A series of folios presenting design research by staff at The Bartlett School of Architecture, UCL
Bloom: Distributed Urban Game : Alisa Andrasek; José Sanchez;
Bloom: Distributed Urban Game
by Alisa Andrasek and José Sanchez
Abstract

Bloom: Distributed Urban Game is an innovative urban intervention that engages people in social play and the culture of design. Conceptualised as an urban toy, it seeks to engage people in order to construct open-ended design formations using Bloom building cells. The designers constructed initial pavilions/follies at various sites to showcase the possibilities of the system. These acted as the main 'portals' of the game, inviting user interaction and participation. People were able to manipulate the cells, adding pieces to the initial structure to alter its form or 'seeding' entirely new ground sequences. New pieces were fed into this collective construction site depending on game intensity.

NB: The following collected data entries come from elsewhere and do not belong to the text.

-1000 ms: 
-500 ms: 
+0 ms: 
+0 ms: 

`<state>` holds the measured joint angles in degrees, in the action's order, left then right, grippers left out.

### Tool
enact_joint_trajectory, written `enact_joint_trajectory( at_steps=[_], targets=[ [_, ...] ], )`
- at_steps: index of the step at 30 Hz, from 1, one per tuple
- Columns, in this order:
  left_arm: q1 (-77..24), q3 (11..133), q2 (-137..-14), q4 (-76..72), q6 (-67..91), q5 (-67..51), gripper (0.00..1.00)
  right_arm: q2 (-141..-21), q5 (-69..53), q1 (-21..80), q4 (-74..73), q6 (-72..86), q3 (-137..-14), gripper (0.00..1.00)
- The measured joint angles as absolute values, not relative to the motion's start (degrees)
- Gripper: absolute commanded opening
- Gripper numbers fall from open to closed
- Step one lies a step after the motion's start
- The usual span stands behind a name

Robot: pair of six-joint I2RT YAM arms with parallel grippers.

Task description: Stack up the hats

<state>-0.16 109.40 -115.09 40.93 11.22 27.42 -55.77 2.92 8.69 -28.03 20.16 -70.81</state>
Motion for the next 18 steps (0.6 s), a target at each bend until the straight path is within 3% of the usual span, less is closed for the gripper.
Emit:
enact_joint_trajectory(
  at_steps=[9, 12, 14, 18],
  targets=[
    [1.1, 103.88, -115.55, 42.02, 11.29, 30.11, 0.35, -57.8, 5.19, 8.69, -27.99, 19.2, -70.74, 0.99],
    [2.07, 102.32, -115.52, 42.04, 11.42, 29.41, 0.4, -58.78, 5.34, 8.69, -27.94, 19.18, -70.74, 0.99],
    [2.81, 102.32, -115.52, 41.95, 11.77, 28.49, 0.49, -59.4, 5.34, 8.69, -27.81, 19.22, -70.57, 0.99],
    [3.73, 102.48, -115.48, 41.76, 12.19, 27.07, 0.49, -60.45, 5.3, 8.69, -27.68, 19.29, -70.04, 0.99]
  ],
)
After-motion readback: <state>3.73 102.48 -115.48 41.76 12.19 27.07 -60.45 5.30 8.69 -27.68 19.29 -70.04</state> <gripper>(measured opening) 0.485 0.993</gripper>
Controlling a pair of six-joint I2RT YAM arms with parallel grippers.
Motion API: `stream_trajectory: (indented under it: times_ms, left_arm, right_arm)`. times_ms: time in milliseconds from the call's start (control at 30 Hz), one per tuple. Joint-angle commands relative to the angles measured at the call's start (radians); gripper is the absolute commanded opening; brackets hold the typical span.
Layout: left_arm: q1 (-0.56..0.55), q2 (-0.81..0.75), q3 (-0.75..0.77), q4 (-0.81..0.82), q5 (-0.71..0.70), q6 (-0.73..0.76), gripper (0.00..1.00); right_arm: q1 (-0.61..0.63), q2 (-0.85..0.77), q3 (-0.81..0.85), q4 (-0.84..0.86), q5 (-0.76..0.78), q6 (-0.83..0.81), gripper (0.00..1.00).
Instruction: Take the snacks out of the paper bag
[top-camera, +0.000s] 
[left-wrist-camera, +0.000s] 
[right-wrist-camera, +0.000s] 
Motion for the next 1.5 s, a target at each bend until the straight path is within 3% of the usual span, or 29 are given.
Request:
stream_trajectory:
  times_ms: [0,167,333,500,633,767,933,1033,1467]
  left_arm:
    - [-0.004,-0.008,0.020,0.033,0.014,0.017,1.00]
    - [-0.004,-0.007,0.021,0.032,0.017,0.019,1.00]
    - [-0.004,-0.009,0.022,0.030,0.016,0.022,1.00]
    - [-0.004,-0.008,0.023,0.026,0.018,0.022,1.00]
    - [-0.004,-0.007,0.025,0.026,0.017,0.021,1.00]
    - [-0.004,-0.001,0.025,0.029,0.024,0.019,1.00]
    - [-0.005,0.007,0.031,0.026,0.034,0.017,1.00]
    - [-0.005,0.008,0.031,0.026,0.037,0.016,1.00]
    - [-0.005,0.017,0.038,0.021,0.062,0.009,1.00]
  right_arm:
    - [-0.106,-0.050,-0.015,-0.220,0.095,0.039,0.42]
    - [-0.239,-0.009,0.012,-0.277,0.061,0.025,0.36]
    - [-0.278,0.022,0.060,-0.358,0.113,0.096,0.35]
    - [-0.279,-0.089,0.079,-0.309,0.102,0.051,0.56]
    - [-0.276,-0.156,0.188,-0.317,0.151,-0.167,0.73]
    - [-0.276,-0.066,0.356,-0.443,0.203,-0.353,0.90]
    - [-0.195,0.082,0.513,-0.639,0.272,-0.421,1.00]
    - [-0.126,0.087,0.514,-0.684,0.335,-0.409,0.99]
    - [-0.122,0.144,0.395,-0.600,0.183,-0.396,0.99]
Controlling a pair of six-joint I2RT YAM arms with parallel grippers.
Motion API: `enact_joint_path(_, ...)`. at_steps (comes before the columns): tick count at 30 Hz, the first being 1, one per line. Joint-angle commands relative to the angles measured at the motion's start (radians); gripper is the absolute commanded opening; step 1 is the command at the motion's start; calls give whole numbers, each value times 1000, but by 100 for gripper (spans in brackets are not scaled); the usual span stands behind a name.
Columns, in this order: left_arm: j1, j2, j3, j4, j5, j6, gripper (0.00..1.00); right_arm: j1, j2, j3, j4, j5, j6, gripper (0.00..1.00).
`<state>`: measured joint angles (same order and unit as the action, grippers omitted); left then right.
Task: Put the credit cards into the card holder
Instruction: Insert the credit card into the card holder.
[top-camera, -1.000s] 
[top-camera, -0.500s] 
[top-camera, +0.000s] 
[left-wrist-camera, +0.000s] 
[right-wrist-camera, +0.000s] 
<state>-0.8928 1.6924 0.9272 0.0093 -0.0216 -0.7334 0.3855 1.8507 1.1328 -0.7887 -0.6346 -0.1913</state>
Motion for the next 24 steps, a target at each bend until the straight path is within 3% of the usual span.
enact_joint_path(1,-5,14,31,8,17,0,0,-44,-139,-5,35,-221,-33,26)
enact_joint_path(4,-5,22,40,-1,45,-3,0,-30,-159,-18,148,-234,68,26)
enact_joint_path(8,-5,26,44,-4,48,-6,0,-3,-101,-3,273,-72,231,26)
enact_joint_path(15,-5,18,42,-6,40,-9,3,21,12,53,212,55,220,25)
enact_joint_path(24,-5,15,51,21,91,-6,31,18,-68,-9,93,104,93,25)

The participatory design process aims to bring phenomena of social networks and game culture to the physical environment at an urban scale. Bloom explores modes of assembly, disassembly and reusability that challenge the notions of traditional construction.

The project developed its research propositions through generative open design and a structure based on principles of redundancy and contemporary information systems. The research was developed through extensive material testing and prototyping, and realised in collaboration with a plastics manufacturer from Chile and structural engineers from Arup London

Bloom: Distributed Urban Game was commissioned as part of London's 2012 Olympic celebrations. It has been exhibited in London and Orléans, and presented in Stockholm, Barcelona, Los Angeles and New York.